• _GIVEN INFORMATION_:
□ □ □ □ □ □ □

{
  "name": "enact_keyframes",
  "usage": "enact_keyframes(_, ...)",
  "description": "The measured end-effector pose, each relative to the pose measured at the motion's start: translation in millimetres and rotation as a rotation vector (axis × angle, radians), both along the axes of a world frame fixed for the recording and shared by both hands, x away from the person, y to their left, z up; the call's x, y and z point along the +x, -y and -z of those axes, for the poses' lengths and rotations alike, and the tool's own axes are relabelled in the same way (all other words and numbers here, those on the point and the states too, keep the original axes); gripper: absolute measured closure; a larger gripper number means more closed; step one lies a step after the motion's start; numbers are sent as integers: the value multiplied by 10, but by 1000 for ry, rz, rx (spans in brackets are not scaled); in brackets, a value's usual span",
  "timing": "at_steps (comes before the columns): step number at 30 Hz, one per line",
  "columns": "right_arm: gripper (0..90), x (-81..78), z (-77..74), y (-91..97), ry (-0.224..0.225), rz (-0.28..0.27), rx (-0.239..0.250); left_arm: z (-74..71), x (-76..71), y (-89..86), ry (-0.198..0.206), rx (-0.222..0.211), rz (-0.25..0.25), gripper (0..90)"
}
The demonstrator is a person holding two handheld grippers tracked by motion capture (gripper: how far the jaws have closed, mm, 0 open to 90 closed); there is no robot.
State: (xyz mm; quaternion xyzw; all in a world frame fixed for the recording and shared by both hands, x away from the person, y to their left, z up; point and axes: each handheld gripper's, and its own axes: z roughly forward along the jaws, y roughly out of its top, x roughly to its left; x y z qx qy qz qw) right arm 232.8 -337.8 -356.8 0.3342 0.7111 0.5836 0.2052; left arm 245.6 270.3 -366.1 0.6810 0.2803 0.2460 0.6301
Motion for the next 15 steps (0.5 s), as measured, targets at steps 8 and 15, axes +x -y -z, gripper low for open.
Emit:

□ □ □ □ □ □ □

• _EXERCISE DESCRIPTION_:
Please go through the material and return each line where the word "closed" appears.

• _RESPONSE FOR THIS EXERCISE_:
  "description": "The measured end-effector pose, each relative to the pose measured at the motion's start: translation in millimetres and rotation as a rotation vector (axis × angle, radians), both along the axes of a world frame fixed for the recording and shared by both hands, x away from the person, y to their left, z up; the call's x, y and z point along the +x, -y and -z of those axes, for the poses' lengths and rotations alike, and the tool's own axes are relabelled in the same way (all other words and numbers here, those on the point and the states too, keep the original axes); gripper: absolute measured closure; a larger gripper number means more closed; step one lies a step after the motion's start; numbers are sent as integers: the value multiplied by 10, but by 1000 for ry, rz, rx (spans in brackets are not scaled); in brackets, a value's usual span",
The demonstrator is a person holding two handheld grippers tracked by motion capture (gripper: how far the jaws have closed, mm, 0 open to 90 closed); there is no robot.

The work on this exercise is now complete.